**WHAT TO DO:** Your response should be the listing below, repeated exactly and in full.

**STORED DATA:**

:::::

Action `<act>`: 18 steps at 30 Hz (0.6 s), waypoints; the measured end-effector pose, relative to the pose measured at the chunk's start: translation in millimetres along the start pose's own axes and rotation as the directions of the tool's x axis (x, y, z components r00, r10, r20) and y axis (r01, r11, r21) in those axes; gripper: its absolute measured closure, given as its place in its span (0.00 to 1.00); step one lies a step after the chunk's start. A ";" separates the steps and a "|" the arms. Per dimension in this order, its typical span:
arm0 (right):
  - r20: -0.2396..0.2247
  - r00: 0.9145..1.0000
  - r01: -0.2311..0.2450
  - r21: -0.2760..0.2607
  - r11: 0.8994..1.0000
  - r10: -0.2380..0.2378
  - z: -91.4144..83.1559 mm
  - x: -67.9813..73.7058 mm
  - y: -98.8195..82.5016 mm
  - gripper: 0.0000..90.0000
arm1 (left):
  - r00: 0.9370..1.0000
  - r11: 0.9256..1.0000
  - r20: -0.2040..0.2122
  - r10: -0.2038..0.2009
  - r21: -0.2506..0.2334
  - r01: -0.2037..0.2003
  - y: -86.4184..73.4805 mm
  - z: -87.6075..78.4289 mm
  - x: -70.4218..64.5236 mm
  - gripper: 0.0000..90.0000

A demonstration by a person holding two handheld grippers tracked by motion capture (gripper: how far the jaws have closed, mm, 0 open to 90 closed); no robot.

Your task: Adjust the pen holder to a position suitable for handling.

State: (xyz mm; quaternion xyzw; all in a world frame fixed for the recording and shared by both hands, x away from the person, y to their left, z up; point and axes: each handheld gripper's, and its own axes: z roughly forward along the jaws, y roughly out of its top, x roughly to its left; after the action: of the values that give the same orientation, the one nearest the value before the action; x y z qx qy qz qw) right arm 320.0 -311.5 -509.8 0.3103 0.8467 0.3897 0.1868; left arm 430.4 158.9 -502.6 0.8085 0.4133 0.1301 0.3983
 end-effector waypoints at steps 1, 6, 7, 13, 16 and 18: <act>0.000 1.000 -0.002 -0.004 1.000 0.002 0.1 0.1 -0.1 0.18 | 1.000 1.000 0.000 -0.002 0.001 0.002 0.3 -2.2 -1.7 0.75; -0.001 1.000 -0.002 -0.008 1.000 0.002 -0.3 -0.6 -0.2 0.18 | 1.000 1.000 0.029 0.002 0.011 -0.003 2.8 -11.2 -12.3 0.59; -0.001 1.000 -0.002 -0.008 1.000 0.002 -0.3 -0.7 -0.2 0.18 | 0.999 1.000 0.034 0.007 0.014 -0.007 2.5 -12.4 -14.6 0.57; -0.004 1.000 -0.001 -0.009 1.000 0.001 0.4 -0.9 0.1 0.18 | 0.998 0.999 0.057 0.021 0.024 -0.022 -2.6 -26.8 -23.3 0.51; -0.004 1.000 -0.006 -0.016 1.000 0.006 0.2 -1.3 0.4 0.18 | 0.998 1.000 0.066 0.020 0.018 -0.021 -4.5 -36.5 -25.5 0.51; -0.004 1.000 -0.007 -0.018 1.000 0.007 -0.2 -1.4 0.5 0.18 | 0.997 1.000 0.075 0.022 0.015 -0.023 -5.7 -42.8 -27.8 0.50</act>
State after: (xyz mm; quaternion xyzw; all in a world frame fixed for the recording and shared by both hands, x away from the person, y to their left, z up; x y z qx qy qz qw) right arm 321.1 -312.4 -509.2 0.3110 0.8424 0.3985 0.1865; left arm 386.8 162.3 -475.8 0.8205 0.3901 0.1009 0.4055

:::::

**EXPECTED OUTPUT:**
Action `<act>`: 18 steps at 30 Hz (0.6 s), waypoints; the measured end-effector pose, relative to the pose measured at the chunk's start: translation in millimetres along the start pose's own axes and rotation as the directions of the tool's x axis (x, y, z components r00, r10, r20) and y axis (r01, r11, r21) in those axes; gripper: its absolute measured closure, given as its place in its span (0.00 to 1.00); step one lies a step after the chunk's start. A ";" separates the steps and a "|" the arms. Per dimension in this order, its typical span:
arm0 (right):
  - r20: -0.2396..0.2247
  - r00: 0.9145..1.0000
  - r01: -0.2311..0.2450
  - r21: -0.2760..0.2607
  - r11: 0.8994..1.0000
  - r10: -0.2380..0.2378
  - z: -91.4144..83.1559 mm
  - x: -67.9813..73.7058 mm
  - y: -98.8195..82.5016 mm
  - gripper: 0.0000..90.0000
arm1 (left):
  - r00: 0.9370..1.0000
  - r11: 0.9256..1.0000
  - r20: -0.2040..0.2122
  - r10: -0.2038..0.2009
  - r21: -0.2506..0.2334
  - r01: -0.2037..0.2003
  - y: -86.4184..73.4805 mm
  - z: -87.6075..78.4289 mm
  - x: -70.4218..64.5236 mm
  - gripper: 0.0000..90.0000

A demonstration by a person holding two handheld grippers tracked by motion capture (gripper: how far the jaws have closed, mm, 0 open to 90 closed); no robot.

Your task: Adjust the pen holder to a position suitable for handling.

State: (xyz mm; quaternion xyzw; all in a world frame fixed for the recording and shared by both hands, x away from the person, y to their left, z up; point and axes: each handheld gripper's, and its own axes: z roughly forward along the jaws, y roughly out of its top, x roughly to its left; after the action: of the values that give the same orientation, the one nearest the value before the action; x y z qx qy qz qw) right arm 320.0 -311.5 -509.8 0.3103 0.8467 0.3897 0.1868; left arm 430.4 158.9 -502.6 0.8085 0.4133 0.1301 0.3983
 end-effector waypoints at steps 1, 6, 7, 13, 16 and 18: <act>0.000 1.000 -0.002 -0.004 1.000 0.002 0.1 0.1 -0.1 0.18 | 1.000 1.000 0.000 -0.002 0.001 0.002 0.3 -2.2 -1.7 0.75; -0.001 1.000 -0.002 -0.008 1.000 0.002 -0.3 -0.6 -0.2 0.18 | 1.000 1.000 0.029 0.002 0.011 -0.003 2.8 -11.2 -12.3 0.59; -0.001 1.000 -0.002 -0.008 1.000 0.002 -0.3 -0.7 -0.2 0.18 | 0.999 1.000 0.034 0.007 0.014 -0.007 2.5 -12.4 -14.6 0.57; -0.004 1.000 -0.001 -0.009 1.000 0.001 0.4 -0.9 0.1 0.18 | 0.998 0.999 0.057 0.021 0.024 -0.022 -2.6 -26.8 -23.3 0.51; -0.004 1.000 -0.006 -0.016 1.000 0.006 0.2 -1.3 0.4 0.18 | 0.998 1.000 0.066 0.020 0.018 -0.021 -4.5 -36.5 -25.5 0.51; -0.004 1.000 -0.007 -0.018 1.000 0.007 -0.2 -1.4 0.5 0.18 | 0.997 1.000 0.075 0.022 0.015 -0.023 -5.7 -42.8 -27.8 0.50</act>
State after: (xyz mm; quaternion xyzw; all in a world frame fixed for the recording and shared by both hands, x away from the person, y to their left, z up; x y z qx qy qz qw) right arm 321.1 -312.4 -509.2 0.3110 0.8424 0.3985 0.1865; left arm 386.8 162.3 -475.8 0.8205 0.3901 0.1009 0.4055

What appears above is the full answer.